Task brief
From the first line of the material through the line containing "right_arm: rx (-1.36", restate everything word for word and nothing more.

Data provided
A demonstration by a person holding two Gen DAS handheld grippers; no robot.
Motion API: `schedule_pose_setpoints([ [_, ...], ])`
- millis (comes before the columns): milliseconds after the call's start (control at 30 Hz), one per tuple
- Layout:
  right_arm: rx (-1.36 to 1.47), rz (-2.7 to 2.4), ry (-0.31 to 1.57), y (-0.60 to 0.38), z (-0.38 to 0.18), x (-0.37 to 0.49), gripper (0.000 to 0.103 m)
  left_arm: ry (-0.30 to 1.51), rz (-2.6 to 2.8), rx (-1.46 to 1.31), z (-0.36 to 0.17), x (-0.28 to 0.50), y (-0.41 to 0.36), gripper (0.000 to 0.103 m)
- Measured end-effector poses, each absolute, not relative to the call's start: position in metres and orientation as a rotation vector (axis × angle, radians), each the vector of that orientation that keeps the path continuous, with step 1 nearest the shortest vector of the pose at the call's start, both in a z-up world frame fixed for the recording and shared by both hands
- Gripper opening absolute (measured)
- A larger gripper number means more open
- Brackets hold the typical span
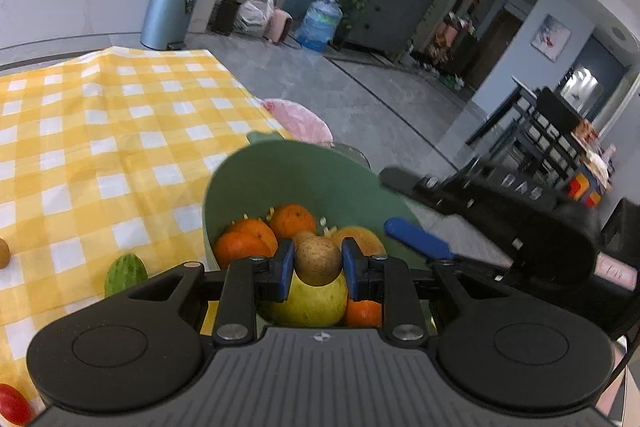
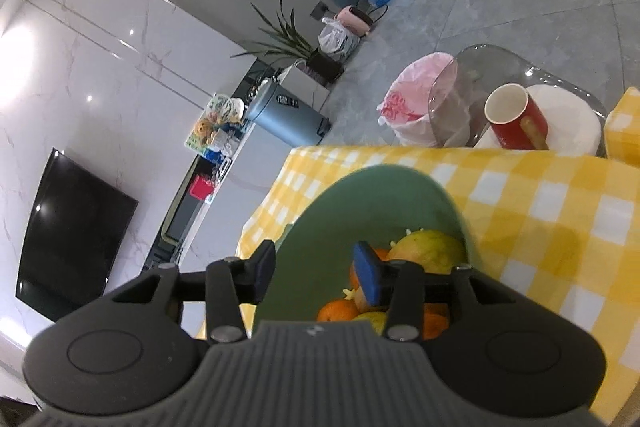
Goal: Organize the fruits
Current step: 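Carry both fruits over the green colander and open both tools, then withdraw both tools from the colander back over the table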
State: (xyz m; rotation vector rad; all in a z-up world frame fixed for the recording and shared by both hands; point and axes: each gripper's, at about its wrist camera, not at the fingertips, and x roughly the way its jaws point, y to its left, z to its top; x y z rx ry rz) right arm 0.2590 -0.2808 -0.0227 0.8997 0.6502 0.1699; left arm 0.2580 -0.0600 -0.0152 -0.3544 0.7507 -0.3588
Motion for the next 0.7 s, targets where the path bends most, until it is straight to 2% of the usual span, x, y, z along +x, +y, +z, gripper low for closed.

Result below
A demonstration by a person holding two Gen DAS handheld grippers; no robot.
Motion API: `schedule_pose_setpoints([ [_, ...], ])`
- millis (comes before the columns): milliseconds after the call's start (control at 30 Hz), one per tuple
- Layout:
  right_arm: rx (-1.36 to 1.47), rz (-2.7 to 2.4), ry (-0.31 to 1.57), y (-0.60 to 0.38), z (-0.38 to 0.18), x (-0.37 to 0.49), gripper (0.000 to 0.103 m)

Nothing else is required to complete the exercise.